#### [Assignment]
In the listing below, find each line with the string "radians" and report it.

#### [Data to use]
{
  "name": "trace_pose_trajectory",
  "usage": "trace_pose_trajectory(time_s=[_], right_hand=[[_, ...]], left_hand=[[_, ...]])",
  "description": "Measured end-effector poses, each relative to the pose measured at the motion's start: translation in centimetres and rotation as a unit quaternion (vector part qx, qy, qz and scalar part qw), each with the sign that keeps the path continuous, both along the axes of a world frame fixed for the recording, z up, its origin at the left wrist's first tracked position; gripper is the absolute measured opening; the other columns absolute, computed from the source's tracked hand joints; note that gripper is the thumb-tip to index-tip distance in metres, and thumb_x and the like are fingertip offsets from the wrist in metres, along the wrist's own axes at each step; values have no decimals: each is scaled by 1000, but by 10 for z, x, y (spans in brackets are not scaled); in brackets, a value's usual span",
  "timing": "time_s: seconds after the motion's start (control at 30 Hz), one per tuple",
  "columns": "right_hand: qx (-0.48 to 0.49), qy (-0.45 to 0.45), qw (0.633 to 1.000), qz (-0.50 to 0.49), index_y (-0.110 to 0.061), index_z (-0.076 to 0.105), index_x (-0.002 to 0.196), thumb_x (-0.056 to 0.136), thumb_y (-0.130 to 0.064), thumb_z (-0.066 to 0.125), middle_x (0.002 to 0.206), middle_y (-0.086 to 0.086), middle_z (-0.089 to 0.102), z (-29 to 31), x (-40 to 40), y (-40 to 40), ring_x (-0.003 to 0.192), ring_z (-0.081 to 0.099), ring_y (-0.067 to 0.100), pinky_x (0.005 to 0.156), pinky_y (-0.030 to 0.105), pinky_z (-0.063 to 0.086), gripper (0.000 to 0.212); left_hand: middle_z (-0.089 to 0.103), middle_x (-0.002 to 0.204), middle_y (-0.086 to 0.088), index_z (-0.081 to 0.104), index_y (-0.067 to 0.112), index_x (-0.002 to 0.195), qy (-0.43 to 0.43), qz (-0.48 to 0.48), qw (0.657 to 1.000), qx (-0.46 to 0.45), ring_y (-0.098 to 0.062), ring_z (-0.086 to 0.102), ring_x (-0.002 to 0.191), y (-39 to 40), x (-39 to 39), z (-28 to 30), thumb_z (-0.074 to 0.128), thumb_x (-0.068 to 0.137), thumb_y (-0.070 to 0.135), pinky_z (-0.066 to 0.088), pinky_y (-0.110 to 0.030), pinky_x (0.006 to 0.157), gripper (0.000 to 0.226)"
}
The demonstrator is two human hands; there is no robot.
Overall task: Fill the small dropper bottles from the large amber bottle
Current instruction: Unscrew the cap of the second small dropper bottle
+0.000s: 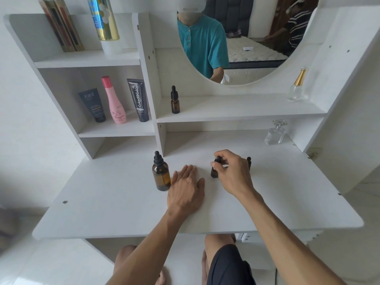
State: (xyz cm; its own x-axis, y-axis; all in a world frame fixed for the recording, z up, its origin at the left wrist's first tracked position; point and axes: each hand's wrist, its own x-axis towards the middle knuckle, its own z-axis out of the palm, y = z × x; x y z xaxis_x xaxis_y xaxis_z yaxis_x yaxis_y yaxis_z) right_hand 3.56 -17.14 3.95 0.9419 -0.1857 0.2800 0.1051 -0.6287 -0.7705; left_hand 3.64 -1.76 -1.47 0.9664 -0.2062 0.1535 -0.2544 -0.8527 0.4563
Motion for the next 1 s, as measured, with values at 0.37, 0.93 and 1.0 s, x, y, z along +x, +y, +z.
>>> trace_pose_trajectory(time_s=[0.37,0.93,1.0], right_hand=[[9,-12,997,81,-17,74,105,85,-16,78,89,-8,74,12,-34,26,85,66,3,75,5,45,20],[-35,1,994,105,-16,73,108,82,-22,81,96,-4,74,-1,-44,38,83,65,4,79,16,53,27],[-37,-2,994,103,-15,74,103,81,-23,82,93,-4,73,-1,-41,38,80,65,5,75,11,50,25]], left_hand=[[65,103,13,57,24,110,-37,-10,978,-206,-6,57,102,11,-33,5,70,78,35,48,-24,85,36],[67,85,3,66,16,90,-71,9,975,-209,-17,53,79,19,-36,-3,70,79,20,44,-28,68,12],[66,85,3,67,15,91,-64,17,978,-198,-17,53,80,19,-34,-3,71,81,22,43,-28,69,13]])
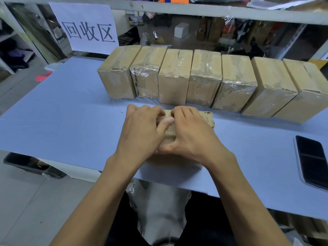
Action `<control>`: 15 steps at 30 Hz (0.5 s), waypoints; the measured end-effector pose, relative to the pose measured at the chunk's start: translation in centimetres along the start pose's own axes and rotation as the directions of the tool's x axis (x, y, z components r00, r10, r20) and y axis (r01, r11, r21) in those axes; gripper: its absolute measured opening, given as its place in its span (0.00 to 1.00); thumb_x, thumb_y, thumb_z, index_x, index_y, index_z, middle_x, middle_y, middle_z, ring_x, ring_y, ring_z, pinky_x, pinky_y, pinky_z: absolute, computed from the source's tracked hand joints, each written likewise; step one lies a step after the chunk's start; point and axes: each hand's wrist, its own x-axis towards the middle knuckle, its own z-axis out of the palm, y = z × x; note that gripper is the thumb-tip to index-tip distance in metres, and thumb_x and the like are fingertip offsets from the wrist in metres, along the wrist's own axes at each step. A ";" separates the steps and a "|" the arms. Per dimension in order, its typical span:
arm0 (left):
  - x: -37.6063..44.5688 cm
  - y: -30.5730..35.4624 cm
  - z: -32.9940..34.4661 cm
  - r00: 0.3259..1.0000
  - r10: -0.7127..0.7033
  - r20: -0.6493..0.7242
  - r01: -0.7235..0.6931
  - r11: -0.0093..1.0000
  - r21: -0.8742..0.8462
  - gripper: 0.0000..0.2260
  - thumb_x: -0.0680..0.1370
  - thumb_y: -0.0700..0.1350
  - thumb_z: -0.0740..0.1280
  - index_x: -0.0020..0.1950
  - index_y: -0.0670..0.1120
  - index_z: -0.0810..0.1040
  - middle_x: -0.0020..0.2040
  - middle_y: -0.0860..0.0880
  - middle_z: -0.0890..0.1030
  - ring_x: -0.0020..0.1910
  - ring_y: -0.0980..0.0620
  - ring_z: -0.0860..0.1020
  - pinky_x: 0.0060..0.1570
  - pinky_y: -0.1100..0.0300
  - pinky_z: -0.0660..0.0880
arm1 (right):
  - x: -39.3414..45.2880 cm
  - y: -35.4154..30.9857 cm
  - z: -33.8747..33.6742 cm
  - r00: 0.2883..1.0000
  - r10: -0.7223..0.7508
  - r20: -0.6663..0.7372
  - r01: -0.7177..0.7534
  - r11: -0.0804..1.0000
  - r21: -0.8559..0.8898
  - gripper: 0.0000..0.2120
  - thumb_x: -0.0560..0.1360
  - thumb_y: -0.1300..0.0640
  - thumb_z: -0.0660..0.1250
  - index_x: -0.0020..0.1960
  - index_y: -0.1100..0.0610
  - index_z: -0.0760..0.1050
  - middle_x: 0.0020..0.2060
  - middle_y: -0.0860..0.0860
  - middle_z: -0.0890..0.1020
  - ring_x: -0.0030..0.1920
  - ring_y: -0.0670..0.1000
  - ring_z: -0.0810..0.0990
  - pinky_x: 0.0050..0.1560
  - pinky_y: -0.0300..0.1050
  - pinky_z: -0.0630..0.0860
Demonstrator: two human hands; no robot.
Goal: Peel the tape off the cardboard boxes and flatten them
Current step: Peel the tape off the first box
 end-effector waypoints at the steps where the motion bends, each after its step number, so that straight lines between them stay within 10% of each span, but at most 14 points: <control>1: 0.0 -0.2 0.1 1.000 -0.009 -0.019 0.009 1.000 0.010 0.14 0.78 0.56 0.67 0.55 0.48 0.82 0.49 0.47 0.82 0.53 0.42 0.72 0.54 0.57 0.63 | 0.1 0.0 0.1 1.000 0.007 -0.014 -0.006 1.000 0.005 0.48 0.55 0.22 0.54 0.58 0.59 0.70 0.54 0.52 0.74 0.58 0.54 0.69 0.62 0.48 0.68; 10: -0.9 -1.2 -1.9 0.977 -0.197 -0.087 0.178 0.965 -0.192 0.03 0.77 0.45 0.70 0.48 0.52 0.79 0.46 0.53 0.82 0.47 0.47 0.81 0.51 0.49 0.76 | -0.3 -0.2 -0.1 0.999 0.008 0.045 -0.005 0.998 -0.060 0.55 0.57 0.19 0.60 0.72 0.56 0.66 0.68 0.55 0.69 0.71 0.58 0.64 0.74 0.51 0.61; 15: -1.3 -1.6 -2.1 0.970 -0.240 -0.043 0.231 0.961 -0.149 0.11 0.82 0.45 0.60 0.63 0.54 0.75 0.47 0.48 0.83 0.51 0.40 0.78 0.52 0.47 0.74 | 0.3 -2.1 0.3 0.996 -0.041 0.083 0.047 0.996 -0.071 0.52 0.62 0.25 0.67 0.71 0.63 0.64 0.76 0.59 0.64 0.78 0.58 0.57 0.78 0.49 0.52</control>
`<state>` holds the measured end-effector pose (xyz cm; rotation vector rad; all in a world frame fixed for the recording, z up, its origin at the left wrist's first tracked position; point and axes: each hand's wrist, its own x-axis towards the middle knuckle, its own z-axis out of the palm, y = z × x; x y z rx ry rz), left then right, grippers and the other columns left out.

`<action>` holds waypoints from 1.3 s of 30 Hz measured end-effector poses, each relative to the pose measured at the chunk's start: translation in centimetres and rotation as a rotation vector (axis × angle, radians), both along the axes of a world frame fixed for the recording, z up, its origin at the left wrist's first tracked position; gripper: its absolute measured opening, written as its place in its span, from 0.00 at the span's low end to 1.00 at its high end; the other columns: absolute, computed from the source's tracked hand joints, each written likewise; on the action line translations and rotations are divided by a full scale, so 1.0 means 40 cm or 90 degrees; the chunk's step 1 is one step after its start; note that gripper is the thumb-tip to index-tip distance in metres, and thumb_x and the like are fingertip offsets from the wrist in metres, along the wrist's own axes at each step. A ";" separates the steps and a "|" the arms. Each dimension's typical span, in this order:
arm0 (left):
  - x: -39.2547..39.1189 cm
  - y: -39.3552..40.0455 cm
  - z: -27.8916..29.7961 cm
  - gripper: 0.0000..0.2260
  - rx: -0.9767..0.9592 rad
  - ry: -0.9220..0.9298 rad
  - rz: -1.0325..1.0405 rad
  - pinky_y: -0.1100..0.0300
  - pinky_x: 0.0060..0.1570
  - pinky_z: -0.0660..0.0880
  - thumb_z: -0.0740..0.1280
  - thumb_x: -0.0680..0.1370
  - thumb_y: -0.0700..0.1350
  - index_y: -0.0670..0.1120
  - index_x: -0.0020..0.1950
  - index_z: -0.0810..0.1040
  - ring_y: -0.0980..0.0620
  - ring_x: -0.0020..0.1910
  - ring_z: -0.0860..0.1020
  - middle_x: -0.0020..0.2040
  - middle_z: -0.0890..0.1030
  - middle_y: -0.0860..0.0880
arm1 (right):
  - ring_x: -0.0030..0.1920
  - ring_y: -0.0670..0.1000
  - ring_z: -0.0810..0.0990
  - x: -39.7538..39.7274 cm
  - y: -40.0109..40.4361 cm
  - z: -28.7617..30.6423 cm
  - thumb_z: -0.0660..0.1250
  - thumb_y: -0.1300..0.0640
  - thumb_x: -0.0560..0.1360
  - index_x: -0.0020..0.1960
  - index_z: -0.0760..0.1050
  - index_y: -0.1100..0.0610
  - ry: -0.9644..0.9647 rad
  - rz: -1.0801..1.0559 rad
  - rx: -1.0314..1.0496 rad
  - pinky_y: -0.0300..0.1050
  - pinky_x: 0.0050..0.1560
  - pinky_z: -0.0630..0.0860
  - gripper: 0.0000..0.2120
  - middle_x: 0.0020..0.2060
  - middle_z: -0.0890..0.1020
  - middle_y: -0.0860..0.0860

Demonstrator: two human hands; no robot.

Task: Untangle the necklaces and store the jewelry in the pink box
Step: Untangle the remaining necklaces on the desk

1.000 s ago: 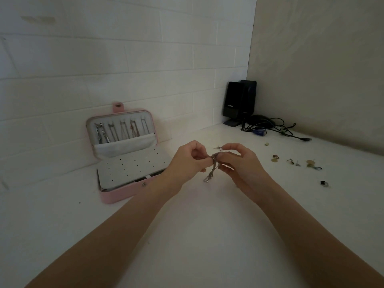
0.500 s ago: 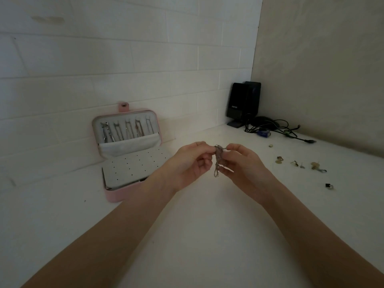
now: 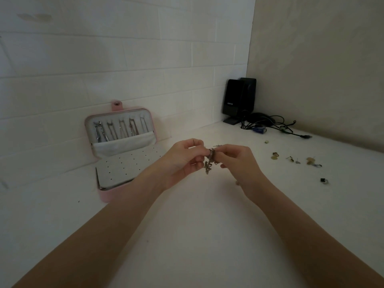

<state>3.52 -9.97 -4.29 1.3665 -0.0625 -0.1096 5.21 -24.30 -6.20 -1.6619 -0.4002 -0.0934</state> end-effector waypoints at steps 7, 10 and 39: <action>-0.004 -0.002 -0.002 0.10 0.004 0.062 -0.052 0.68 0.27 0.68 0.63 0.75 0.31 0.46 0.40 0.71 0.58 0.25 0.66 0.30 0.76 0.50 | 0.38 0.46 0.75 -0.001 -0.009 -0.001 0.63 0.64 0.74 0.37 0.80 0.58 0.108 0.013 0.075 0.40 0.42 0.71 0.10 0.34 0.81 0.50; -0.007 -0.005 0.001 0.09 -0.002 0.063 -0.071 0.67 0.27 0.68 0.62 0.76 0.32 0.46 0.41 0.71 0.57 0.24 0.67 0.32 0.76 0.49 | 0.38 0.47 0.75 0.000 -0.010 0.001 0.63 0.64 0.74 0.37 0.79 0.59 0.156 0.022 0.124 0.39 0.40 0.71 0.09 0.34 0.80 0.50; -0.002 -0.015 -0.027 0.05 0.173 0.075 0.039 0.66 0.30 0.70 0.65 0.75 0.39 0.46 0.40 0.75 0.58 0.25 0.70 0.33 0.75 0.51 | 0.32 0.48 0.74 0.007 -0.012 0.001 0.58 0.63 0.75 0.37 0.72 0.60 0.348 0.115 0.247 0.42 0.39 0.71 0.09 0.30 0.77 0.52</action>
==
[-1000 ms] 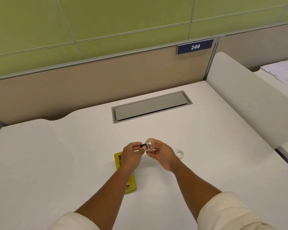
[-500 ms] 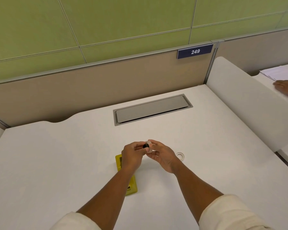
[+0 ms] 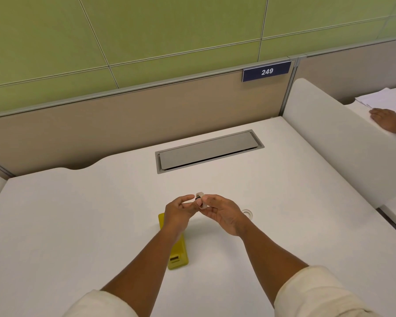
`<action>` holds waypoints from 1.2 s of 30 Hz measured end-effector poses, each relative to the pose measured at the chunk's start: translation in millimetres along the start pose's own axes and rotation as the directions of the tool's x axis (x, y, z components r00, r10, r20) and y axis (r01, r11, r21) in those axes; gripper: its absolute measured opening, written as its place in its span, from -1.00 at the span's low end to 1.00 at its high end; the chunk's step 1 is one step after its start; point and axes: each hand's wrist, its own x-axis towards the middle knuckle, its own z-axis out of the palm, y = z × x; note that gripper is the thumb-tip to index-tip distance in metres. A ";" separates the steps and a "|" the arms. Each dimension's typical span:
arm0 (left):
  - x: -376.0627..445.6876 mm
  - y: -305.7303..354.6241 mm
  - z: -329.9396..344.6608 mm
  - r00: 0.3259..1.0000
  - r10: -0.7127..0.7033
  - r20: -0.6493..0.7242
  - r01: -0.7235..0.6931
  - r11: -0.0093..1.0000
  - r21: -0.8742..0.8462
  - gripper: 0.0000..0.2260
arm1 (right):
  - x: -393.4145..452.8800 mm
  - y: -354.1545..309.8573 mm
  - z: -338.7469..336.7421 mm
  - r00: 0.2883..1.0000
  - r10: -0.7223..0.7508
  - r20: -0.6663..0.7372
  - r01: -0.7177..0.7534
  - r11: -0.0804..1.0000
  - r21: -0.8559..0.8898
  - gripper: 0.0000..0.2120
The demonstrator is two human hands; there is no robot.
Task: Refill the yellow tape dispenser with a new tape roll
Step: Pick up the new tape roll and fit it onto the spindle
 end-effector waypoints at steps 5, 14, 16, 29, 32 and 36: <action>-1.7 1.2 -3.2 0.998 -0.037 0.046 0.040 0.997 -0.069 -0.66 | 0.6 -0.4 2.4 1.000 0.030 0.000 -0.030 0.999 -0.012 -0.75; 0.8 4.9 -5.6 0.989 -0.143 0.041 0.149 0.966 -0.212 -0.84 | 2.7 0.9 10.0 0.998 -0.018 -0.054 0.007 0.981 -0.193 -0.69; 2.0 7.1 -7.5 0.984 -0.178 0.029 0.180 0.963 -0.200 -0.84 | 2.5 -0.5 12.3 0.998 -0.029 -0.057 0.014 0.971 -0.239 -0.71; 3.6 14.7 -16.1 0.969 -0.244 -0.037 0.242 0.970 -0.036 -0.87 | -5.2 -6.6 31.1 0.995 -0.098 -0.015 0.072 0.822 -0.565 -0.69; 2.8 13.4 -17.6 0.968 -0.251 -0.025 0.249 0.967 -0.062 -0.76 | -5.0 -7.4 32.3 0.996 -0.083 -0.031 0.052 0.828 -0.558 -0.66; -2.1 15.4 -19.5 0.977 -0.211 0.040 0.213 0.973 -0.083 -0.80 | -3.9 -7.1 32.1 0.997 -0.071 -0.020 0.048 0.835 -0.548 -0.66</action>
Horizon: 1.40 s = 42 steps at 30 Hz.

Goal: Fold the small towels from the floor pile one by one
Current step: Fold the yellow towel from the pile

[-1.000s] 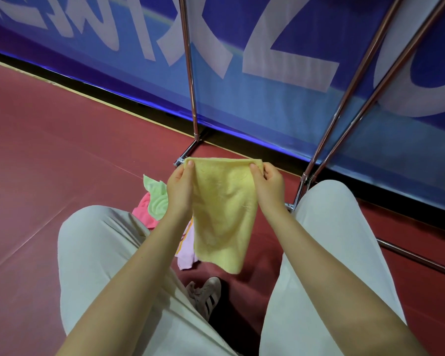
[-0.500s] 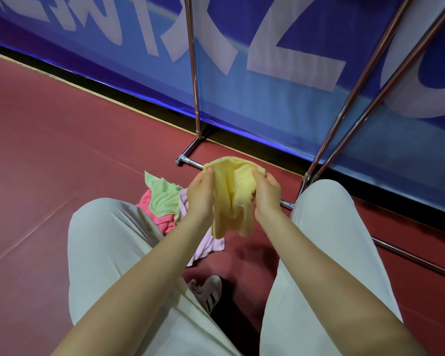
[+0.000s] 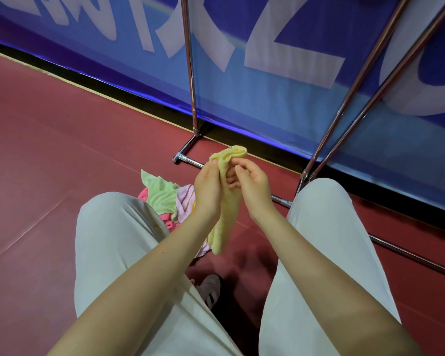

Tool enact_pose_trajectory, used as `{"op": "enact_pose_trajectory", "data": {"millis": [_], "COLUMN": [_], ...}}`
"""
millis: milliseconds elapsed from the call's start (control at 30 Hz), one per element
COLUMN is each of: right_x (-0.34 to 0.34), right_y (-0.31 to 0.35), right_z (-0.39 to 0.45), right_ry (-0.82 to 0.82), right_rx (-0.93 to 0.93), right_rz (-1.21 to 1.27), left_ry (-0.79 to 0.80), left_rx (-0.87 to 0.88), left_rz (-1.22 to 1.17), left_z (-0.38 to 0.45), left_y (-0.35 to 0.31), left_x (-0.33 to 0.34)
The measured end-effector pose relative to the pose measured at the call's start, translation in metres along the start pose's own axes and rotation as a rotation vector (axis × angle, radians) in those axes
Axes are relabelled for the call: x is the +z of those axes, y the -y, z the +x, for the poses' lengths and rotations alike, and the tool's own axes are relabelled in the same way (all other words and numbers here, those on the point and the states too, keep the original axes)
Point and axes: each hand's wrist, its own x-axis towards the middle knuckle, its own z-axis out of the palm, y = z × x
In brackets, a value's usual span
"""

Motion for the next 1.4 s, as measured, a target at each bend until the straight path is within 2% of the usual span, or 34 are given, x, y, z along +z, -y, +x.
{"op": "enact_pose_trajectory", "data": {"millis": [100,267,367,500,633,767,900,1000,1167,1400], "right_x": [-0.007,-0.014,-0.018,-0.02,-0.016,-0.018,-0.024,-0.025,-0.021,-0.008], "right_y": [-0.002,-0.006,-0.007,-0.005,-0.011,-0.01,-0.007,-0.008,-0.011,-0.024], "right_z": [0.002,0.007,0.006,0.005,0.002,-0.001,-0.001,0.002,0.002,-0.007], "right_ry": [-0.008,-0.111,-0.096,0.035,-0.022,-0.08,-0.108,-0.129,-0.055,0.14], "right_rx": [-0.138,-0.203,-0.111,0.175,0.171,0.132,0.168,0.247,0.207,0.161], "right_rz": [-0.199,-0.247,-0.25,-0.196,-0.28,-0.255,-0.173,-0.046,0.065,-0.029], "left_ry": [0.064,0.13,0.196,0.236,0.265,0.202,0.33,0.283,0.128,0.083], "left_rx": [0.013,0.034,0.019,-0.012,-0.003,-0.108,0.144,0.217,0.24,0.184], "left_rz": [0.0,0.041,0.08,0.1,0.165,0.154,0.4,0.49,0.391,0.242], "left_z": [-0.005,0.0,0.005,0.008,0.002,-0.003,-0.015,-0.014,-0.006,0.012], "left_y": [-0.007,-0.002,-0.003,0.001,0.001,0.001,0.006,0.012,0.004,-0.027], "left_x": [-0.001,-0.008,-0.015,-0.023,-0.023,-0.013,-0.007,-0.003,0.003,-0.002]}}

#### [Completed exercise]
`<action>` holds waypoints from 1.3 s of 30 Hz measured end-effector poses, each relative to the pose measured at the chunk's start: translation in centimetres and rotation as a rotation vector (axis × angle, radians), both along the axes of a world frame fixed for the recording, z up, its origin at the left wrist's first tracked position; gripper: its absolute measured opening, written as its place in its span, from 0.00 at the span's low end to 1.00 at its high end; the other columns: absolute, computed from the source's tracked hand joints, each written likewise; on the action line translations and rotations are divided by a full scale, so 1.0 means 40 cm or 90 degrees; the chunk's step 1 is one step after its start; note that gripper is the thumb-tip to index-tip distance in metres, and thumb_x and the like are fingertip offsets from the wrist in metres, along the wrist's own axes at each step. A ";" separates the steps and a "|" the arms. Each dimension's typical span, in this order:
The measured end-effector pose relative to the pose measured at the call's start, translation in metres along the start pose's own axes and rotation as a rotation vector (axis × angle, radians) in those axes

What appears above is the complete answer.